┌─ Data in this exercise

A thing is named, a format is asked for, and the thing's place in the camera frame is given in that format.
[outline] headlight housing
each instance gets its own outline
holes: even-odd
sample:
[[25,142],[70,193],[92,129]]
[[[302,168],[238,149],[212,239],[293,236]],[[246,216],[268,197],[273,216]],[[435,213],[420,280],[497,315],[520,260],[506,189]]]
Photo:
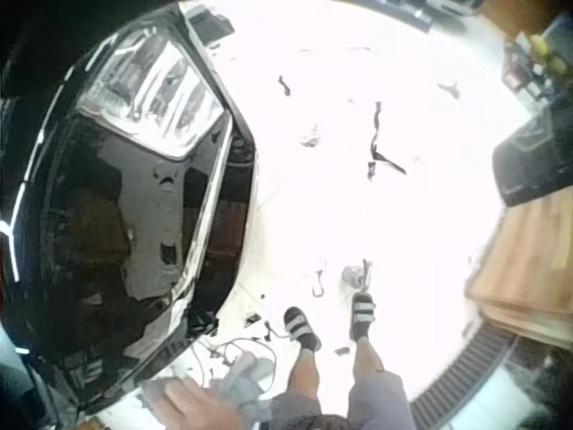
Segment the headlight housing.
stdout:
[[134,30],[117,45],[77,108],[172,159],[188,154],[223,113],[183,47],[156,26]]

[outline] hand
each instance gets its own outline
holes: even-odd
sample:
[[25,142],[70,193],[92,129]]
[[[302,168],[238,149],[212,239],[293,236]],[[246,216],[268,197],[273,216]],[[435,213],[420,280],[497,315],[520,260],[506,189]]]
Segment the hand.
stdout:
[[209,395],[193,379],[165,385],[150,381],[144,393],[155,416],[168,430],[244,430],[236,410]]

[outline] black sandal
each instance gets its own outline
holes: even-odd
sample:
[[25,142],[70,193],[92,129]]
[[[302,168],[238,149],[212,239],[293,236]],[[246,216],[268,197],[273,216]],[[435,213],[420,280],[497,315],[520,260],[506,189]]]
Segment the black sandal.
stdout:
[[376,305],[372,296],[368,293],[359,292],[352,296],[352,312],[350,316],[350,339],[358,340],[368,336],[368,329],[376,318],[374,309]]
[[308,318],[298,307],[289,307],[285,312],[285,329],[290,333],[290,339],[300,342],[303,348],[318,351],[322,348],[321,339],[314,333]]

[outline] tile floor
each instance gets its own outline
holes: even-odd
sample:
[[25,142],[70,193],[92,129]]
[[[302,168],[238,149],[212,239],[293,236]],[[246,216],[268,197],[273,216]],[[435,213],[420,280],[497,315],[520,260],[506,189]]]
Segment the tile floor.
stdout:
[[[216,5],[236,33],[210,53],[252,128],[260,165],[238,280],[219,312],[218,336],[204,342],[264,336],[262,322],[243,328],[253,312],[281,331],[285,310],[300,306],[323,342],[323,411],[345,414],[353,290],[340,274],[367,258],[378,305],[371,340],[413,399],[466,343],[462,331],[475,311],[464,299],[464,282],[502,211],[492,149],[527,118],[500,82],[499,32],[472,18],[462,33],[437,25],[426,35],[331,2]],[[437,86],[452,82],[458,101]],[[379,164],[369,182],[378,100],[379,152],[408,175]],[[305,148],[302,136],[313,129],[320,143]],[[326,293],[314,298],[323,264]],[[286,388],[298,350],[288,340],[269,345],[279,359],[267,397]],[[351,354],[338,357],[334,350],[344,346]],[[224,372],[205,348],[195,351],[207,375],[211,368],[215,376]],[[201,379],[191,351],[176,365],[192,367]],[[147,412],[138,413],[152,428]]]

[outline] white floor
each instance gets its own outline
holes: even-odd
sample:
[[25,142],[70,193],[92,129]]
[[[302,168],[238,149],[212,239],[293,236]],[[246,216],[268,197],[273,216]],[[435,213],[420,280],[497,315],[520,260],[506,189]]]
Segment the white floor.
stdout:
[[[465,32],[437,25],[426,35],[331,2],[217,6],[236,33],[210,52],[254,133],[259,181],[238,281],[219,313],[218,336],[204,341],[264,336],[262,321],[243,328],[253,312],[283,332],[285,310],[303,308],[323,342],[317,354],[323,411],[346,414],[353,290],[340,275],[367,258],[378,305],[372,344],[415,398],[466,343],[462,331],[475,311],[464,299],[464,283],[502,210],[492,149],[527,118],[500,82],[501,34],[472,18]],[[458,101],[437,86],[453,82]],[[379,152],[408,176],[379,164],[370,182],[378,100]],[[313,129],[321,141],[305,148],[300,141]],[[326,293],[315,298],[312,284],[322,265]],[[273,338],[269,345],[278,369],[267,397],[286,388],[298,351],[288,340]],[[338,357],[334,350],[344,346],[351,354]],[[222,374],[204,348],[195,350],[208,377],[211,368]],[[192,367],[201,379],[191,351],[177,366]],[[107,420],[114,414],[117,419],[110,409]],[[129,422],[136,422],[134,414]]]

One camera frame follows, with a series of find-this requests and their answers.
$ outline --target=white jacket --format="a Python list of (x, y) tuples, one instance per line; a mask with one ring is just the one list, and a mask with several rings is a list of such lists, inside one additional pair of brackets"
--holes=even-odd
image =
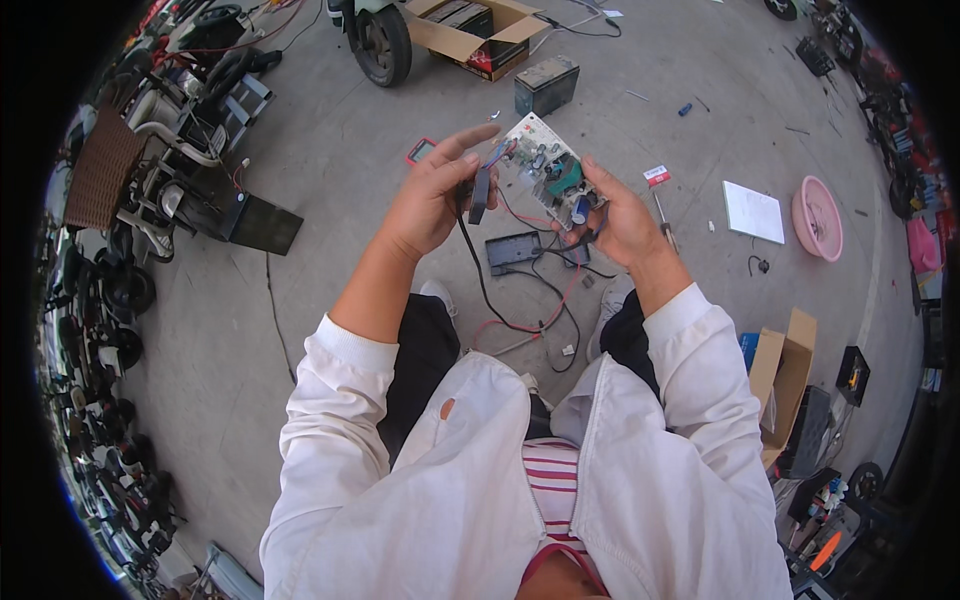
[[(613, 598), (792, 598), (733, 322), (692, 284), (643, 325), (663, 407), (604, 354), (552, 413), (581, 447), (571, 533)], [(267, 597), (514, 598), (546, 536), (519, 376), (467, 354), (391, 472), (376, 424), (398, 346), (324, 317), (305, 347), (260, 542)]]

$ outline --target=black pants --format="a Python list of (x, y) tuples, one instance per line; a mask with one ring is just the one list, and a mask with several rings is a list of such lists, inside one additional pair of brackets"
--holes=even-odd
[[(460, 358), (457, 331), (446, 314), (444, 302), (436, 296), (410, 295), (397, 340), (400, 350), (394, 364), (394, 381), (387, 390), (387, 416), (377, 425), (380, 438), (390, 452), (391, 464), (434, 390)], [(600, 349), (636, 373), (660, 396), (654, 366), (647, 356), (647, 334), (636, 290), (627, 296), (623, 309), (604, 325)], [(550, 436), (550, 415), (546, 407), (536, 396), (530, 400), (526, 438)]]

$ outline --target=hand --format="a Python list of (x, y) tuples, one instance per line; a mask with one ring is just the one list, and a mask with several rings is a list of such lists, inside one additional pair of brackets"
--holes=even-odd
[(593, 246), (631, 270), (641, 256), (650, 252), (657, 244), (665, 244), (657, 224), (640, 197), (598, 165), (593, 156), (584, 156), (580, 164), (584, 177), (596, 187), (599, 194), (607, 197), (607, 202), (590, 212), (585, 225), (574, 227), (572, 231), (564, 233), (556, 221), (551, 223), (550, 227), (557, 231), (567, 244), (573, 244), (587, 228), (596, 231), (606, 215), (607, 222), (597, 234)]
[[(454, 192), (461, 181), (473, 180), (480, 156), (460, 156), (467, 148), (494, 137), (498, 125), (481, 125), (451, 135), (434, 148), (410, 171), (394, 203), (383, 219), (378, 235), (413, 262), (440, 246), (456, 220)], [(491, 188), (487, 208), (496, 208), (499, 173), (491, 168)], [(469, 201), (464, 203), (469, 209)]]

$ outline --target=circuit board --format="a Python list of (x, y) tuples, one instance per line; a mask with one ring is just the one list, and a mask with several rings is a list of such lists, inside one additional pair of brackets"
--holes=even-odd
[(504, 165), (519, 171), (517, 178), (557, 223), (567, 231), (586, 220), (587, 212), (607, 198), (584, 178), (580, 157), (546, 123), (531, 112), (507, 132), (516, 147), (503, 157)]

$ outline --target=pink bag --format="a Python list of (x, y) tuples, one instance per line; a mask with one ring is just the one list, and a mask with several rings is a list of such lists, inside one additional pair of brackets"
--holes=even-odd
[(933, 271), (940, 266), (937, 240), (926, 228), (923, 219), (913, 219), (906, 224), (906, 243), (910, 247), (910, 262), (917, 274)]

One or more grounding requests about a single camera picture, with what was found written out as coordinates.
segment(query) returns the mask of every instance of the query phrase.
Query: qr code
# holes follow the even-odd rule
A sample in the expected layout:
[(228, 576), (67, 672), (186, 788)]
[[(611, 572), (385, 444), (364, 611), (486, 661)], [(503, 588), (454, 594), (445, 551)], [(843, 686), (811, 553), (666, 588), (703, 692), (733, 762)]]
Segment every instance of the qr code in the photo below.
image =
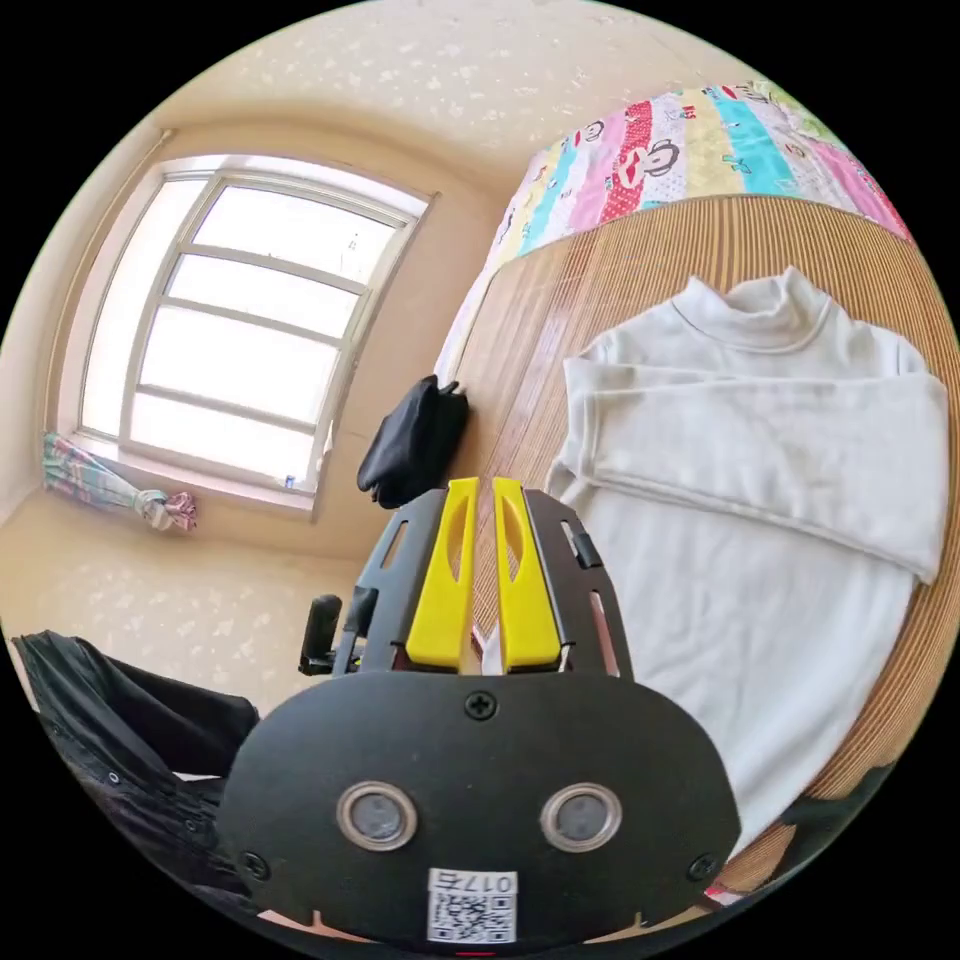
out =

└─

◆ Exercise goal: Take every line above that includes the string "Python" and return it.

◆ Your response:
$ outline --target=white jacket --format="a Python list of (x, y) tuples, one instance per line; a mask with one ring is just the one list, and a mask with several rings is a list of such lists, inside one additional pair of brackets"
$ outline --target=black pants --format="a Python list of (x, y) tuples, one instance per line; a mask with one ring is just the one list, and a mask with several rings is a list of such lists, inside one additional pair of brackets"
$ outline --target=hand --format="a Python list of (x, y) tuples, one instance per line; a mask with one ring is just the one list, and a mask with several rings is a list of such lists, inside one additional pair of brackets"
$ outline --target=circuit board --format="a Python list of (x, y) tuples, one instance per line; a mask with one ring is just the one list, and a mask with several rings is a list of such lists, inside one additional pair of brackets"
$ outline --target=pink bag --format="a Python list of (x, y) tuples, one instance per line; a mask with one ring is just the one list, and a mask with several rings is a list of such lists, inside one additional pair of brackets"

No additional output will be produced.